Idaho Grilled Pheasant Sausages with Onion Relish
Grill Idaho-style pheasant sausages with onion relish to perfection on the Arteflame grill using expert searing and caramelization techniques.
Grilling beef on the Arteflame grill results in a steakhouse-quality sear with juicy, tender meat. Whether you're grilling ribeye, strip steak, or filet mignon, this recipe and expert tips will help you achieve perfect beef every time.
Prepare your Arteflame grill by soaking three paper napkins in vegetable oil, placing them in the grill, and stacking firewood on top. Light the grill and let it heat for about 20 minutes, ensuring the center grate is extremely hot for searing and the flat cooktop reaches a moderate heat.
Brush the steaks with olive oil on both sides. Generously season with salt and freshly ground black pepper, and press the seasonings into the meat for better adherence.
Place the steaks on the center grill grate for a high-heat sear. Grill each side for 2-3 minutes until a rich brown crust forms. Searing at this high heat locks in the juices and creates a steakhouse-quality crust.
Move the steaks to the flat cooktop to finish cooking to your desired doneness. Use a meat thermometer to check the internal temperature (130°F for medium-rare, 140°F for medium). This step allows the steaks to cook evenly without burning.
Mix the melted butter with minced garlic, rosemary, and thyme. Baste the steaks with this garlic herb butter during the last few minutes of grilling to add flavor and richness.
Remove the steaks when they are about 5-10°F below your desired doneness. Let the steaks rest for 5-10 minutes to allow the juices to redistribute. Garnish with fresh parsley and serve with lemon wedges for a bright finish.
Thicker cuts like ribeye, New York strip, and filet mignon work best on the grill, especially when seared on the hot center grate. Thicker steaks allow for a better crust while keeping the inside juicy.
Take your steaks out of the fridge 30-60 minutes before grilling. This ensures even cooking and prevents the outside from cooking too quickly while the inside stays cold.
Beef benefits from a generous amount of salt and pepper. Salt helps bring out the natural flavors of the beef, and freshly cracked black pepper adds a nice crust when seared.

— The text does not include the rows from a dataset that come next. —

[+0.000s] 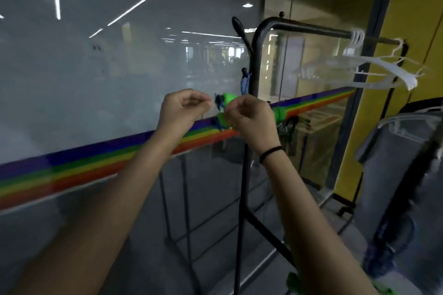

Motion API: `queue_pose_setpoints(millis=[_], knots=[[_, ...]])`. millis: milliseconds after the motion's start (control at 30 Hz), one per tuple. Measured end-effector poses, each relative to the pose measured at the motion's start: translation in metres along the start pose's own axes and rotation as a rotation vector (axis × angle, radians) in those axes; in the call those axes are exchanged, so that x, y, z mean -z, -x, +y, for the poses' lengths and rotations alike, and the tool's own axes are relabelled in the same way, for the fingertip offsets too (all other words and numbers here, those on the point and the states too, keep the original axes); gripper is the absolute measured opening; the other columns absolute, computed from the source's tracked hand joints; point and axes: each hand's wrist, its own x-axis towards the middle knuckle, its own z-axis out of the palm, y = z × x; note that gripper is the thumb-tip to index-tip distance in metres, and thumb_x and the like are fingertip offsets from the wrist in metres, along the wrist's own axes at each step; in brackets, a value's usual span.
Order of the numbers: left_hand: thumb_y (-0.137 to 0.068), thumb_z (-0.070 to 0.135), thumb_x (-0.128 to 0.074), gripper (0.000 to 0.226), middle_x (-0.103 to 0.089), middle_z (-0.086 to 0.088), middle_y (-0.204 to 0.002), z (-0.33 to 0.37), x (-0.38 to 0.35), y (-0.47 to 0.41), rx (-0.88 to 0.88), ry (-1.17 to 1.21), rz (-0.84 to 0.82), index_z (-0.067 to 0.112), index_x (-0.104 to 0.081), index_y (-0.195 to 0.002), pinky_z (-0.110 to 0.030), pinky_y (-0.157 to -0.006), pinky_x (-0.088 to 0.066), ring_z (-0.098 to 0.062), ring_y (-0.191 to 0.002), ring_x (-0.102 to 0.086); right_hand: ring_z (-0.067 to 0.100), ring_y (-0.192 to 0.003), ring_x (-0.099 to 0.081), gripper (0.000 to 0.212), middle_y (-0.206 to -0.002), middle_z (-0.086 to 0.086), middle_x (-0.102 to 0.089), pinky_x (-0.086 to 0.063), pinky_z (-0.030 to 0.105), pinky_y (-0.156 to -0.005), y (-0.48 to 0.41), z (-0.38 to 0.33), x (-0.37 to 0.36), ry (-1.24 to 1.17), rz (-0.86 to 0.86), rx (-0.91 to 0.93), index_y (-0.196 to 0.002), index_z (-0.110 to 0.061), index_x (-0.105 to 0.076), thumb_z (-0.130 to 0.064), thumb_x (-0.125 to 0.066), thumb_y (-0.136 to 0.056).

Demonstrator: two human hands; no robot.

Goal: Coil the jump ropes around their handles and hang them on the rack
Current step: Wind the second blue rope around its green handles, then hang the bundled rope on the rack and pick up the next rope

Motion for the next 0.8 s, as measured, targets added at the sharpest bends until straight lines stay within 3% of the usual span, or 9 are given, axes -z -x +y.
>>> queue_pose_setpoints(millis=[100, 267, 400, 600, 800], knots=[[-0.08, 0.005, -0.068, 0.013, -0.07, 0.009, -0.059, 0.017, 0.021, 0.08, 0.129, -0.005, 0.094, 0.017, -0.068, -0.074, -0.012, -0.064, -0.052, 0.001, -0.058, -0.064, 0.005, -0.05, -0.057, 0.025, -0.062, 0.007, -0.062, -0.046, 0.02, -0.051, 0.058, -0.016, 0.016, -0.238, -0.237, -0.036, -0.067, -0.016, -0.057, 0.005, -0.051, -0.079], [-0.081, 0.001, -0.064, 0.021, -0.067, 0.015, -0.052, 0.052, 0.043, 0.25, 0.311, -0.081, 0.308, 0.018, -0.068, -0.069, -0.008, -0.052, -0.048, 0.002, -0.046, -0.058, 0.0, -0.045, -0.058, 0.021, -0.064, 0.012, -0.059, -0.044, 0.011, -0.046, 0.166, -0.03, 0.041, -0.421, -0.604, -0.113, -0.075, -0.009, -0.054, 0.009, -0.049, -0.086], [-0.083, 0.002, -0.063, 0.028, -0.065, 0.015, -0.049, 0.096, 0.054, 0.388, 0.505, -0.131, 0.483, 0.024, -0.068, -0.066, -0.006, -0.051, -0.046, 0.003, -0.045, -0.056, 0.003, -0.045, -0.058, 0.019, -0.053, -0.006, -0.064, -0.044, 0.014, -0.045, 0.264, -0.064, 0.051, -0.45, -0.849, -0.169, -0.075, -0.011, -0.057, 0.002, -0.051, -0.088], [-0.08, -0.011, -0.061, 0.027, -0.06, 0.012, -0.039, 0.186, 0.089, 0.54, 0.592, -0.202, 0.747, 0.012, -0.062, -0.066, -0.009, -0.044, -0.044, 0.003, -0.037, -0.051, 0.005, -0.048, -0.059, 0.019, -0.061, 0.001, -0.065, -0.046, 0.016, -0.048, 0.38, -0.143, 0.056, -0.462, -1.115, -0.156, -0.072, -0.017, -0.059, -0.006, -0.056, -0.087], [-0.082, -0.008, -0.059, 0.028, -0.061, 0.011, -0.042, 0.266, 0.127, 0.663, 0.602, -0.274, 0.808, 0.014, -0.063, -0.065, -0.01, -0.043, -0.042, 0.001, -0.038, -0.05, 0.008, -0.048, -0.059, 0.016, -0.062, 0.003, -0.066, -0.047, 0.017, -0.048, 0.506, -0.226, 0.065, -0.486, -1.265, -0.141, -0.072, -0.018, -0.058, -0.01, -0.059, -0.086]])
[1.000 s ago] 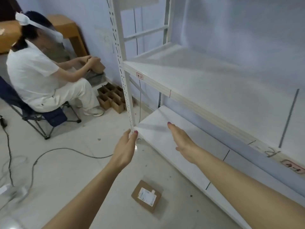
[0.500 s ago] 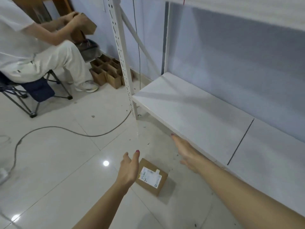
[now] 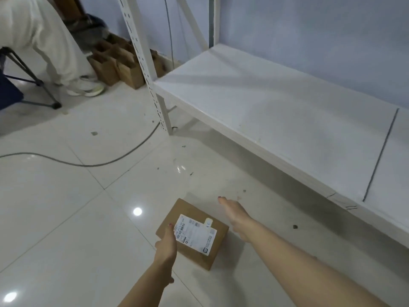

The center grate of the Arteflame grill provides high heat perfect for searing. Sear the steak on each side for 2-3 minutes to lock in juices and create a flavorful crust.
Avoid flipping the steak multiple times. Let it cook for a few minutes on one side before flipping once. Constant flipping prevents the steak from developing a good crust.
Use a meat thermometer to achieve your preferred level of doneness. For medium-rare, remove the steak at 130°F, and for medium, at 140°F. Remember, steaks will continue to cook while resting.
After grilling, rest the beef for 5-10 minutes before slicing. This allows the juices to redistribute, resulting in a more flavorful and juicy steak.
Basting the beef with a garlic-herb butter during the final minutes of cooking adds extra flavor and keeps the steak moist. Use a brush or spoon to drizzle the butter over the steaks.
Use the following temperatures as a guide:
When slicing your steak, always cut against the grain for more tender bites. Cutting with the grain can result in chewy, tough pieces of meat.